Try it:
Retype exactly what appears below from the line containing "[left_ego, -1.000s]" down to the line containing "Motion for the", keeping both end lines. Do not include pictures.

Source material:
^^^^

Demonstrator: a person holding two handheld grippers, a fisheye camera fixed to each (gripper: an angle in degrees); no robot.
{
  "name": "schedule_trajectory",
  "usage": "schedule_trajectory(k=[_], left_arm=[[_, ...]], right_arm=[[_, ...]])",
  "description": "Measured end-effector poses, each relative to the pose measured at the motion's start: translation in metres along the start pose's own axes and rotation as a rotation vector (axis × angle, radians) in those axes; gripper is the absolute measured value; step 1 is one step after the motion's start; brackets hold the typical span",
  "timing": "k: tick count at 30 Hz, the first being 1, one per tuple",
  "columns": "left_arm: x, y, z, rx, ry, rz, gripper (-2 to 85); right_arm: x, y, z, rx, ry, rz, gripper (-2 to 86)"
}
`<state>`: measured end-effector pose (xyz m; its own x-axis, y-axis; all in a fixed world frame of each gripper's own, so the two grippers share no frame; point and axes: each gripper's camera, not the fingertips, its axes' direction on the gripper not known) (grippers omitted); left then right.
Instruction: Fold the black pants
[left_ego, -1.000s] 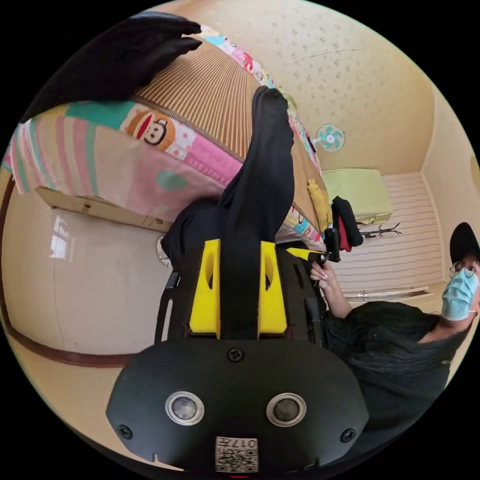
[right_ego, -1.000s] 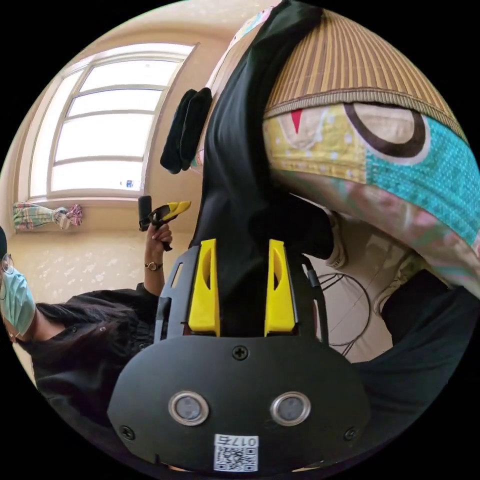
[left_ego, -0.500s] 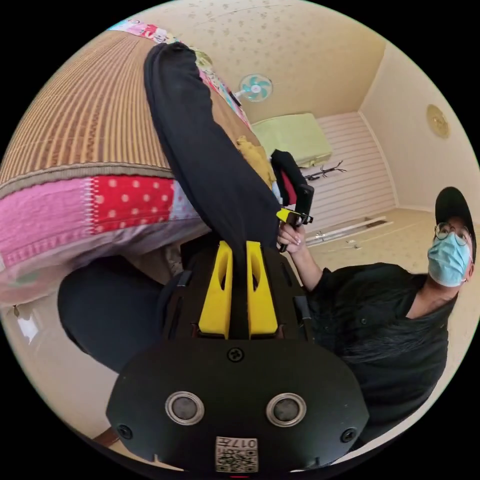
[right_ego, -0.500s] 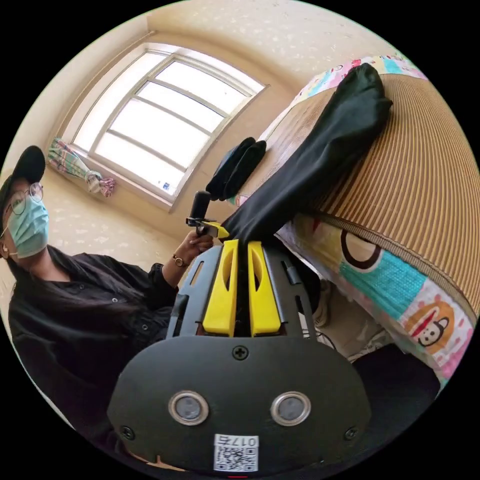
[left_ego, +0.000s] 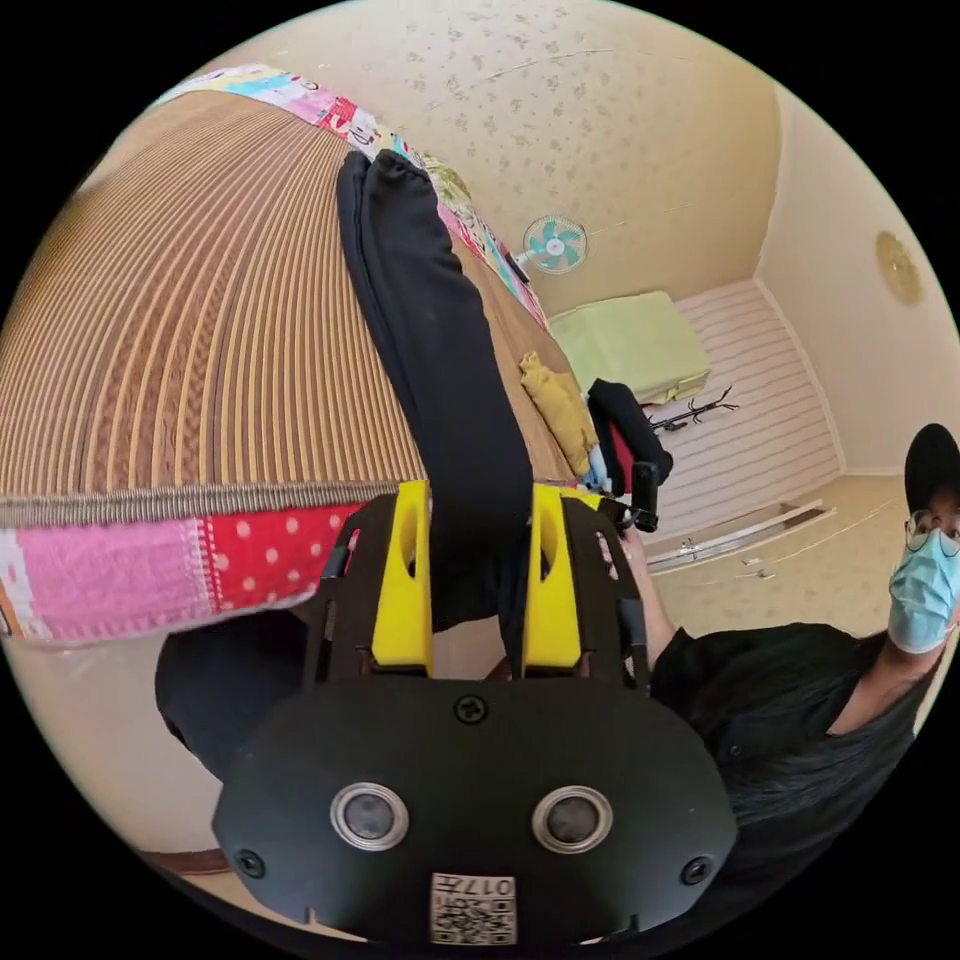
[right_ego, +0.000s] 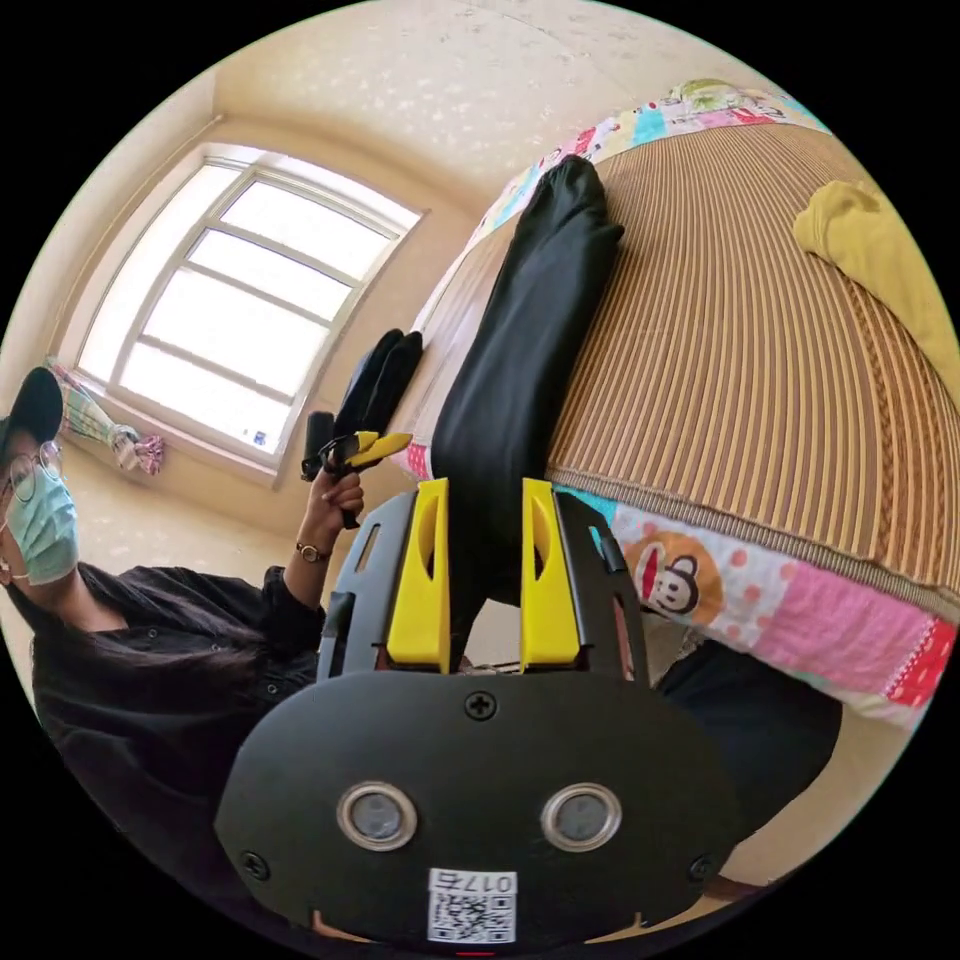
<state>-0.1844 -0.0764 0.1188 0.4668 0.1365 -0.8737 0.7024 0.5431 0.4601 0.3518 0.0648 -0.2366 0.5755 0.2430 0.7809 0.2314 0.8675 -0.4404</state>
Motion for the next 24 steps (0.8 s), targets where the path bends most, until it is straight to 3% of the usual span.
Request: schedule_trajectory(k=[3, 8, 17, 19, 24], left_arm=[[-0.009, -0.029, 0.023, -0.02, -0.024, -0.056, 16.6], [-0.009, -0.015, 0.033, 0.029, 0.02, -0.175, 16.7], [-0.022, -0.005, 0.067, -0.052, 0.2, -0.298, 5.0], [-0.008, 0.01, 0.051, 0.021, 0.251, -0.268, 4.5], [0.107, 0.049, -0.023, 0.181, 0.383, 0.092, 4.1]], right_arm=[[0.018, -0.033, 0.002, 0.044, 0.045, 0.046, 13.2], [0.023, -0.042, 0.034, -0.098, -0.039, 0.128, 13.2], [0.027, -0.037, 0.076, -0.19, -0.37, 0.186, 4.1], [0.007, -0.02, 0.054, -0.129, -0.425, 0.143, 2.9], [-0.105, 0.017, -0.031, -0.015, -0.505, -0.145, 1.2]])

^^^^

Written response:
[left_ego, -1.000s] 
[right_ego, -1.000s] 
[left_ego, -0.500s] 
[right_ego, -0.500s] 
[left_ego, +0.000s] 
[right_ego, +0.000s] 
<state>-0.1844 -0.0764 0.1188 0.4668 0.1365 -0.8737 0.7024 0.5431 0.4601 0.3518 0.0648 -0.2366 0.5755 0.2430 0.7809 0.2314 0.8675 -0.4404</state>
Motion for the next 24 steps (0.8 s), targets where the path bends most, until it is straight to 3% of the usual span.

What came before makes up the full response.